Data records:
Content starts

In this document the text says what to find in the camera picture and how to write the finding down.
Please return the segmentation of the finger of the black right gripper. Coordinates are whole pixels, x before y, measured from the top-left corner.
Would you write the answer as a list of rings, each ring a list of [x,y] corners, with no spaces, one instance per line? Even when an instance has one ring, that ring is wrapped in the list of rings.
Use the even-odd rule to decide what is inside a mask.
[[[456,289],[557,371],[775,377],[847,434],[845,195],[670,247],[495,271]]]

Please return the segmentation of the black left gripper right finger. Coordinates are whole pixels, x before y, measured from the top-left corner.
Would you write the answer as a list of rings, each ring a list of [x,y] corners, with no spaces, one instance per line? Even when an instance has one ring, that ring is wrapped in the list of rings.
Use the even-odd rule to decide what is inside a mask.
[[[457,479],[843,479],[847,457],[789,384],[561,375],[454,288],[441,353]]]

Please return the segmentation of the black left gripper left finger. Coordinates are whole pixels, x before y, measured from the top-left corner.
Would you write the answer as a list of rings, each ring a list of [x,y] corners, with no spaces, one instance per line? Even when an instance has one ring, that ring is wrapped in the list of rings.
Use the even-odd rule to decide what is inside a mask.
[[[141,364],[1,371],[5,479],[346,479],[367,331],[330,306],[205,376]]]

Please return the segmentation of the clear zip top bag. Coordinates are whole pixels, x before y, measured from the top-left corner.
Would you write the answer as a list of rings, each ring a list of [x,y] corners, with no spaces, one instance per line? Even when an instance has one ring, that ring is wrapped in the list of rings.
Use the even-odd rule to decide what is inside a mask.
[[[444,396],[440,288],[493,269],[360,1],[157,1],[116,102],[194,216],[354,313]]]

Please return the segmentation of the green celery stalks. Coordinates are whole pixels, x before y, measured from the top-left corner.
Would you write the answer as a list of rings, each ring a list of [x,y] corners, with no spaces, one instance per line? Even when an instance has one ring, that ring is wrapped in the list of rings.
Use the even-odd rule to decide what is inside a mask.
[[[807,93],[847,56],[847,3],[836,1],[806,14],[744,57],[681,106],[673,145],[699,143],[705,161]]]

Content ends
Content starts

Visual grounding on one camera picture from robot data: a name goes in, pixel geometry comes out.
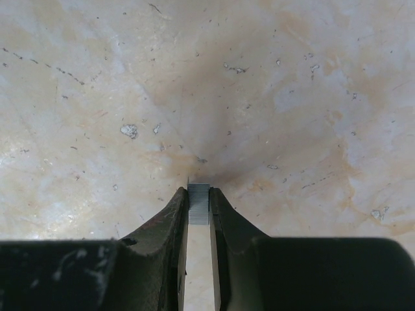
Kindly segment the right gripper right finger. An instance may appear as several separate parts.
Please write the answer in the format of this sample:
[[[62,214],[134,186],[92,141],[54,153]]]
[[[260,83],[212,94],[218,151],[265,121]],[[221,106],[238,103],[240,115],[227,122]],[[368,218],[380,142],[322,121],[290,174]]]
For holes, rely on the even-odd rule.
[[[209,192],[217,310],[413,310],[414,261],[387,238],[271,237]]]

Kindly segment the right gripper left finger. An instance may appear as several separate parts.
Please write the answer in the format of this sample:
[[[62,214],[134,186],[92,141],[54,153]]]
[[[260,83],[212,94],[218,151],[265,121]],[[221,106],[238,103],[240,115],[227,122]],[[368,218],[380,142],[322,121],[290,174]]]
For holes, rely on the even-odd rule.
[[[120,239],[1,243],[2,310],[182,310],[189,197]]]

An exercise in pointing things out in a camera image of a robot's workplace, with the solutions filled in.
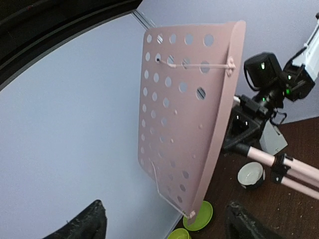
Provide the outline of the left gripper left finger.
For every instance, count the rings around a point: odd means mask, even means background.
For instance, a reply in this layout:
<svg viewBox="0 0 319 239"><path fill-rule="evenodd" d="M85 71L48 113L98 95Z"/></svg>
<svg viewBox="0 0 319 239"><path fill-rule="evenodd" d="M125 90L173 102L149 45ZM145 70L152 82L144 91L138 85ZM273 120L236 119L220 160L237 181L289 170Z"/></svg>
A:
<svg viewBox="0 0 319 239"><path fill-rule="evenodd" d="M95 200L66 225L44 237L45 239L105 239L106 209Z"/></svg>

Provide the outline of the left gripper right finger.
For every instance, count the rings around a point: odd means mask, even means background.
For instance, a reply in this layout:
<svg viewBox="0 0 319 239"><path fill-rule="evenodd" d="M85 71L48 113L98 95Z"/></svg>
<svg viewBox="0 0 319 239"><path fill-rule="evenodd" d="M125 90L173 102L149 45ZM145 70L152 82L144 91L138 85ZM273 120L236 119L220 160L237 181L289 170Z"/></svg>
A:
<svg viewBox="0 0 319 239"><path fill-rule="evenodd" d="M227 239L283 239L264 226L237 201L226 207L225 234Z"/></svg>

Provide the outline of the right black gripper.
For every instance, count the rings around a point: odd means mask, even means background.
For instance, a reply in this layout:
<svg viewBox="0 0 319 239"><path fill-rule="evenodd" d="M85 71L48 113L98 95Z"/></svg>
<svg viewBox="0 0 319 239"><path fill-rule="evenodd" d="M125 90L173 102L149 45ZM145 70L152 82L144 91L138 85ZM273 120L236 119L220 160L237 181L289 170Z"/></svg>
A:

Content ends

Search the entries above for the string "outline". Copy each line that holds it.

Provide the outline of the left gripper left finger.
Provide the outline of the left gripper right finger.
Provide the outline of the right black gripper.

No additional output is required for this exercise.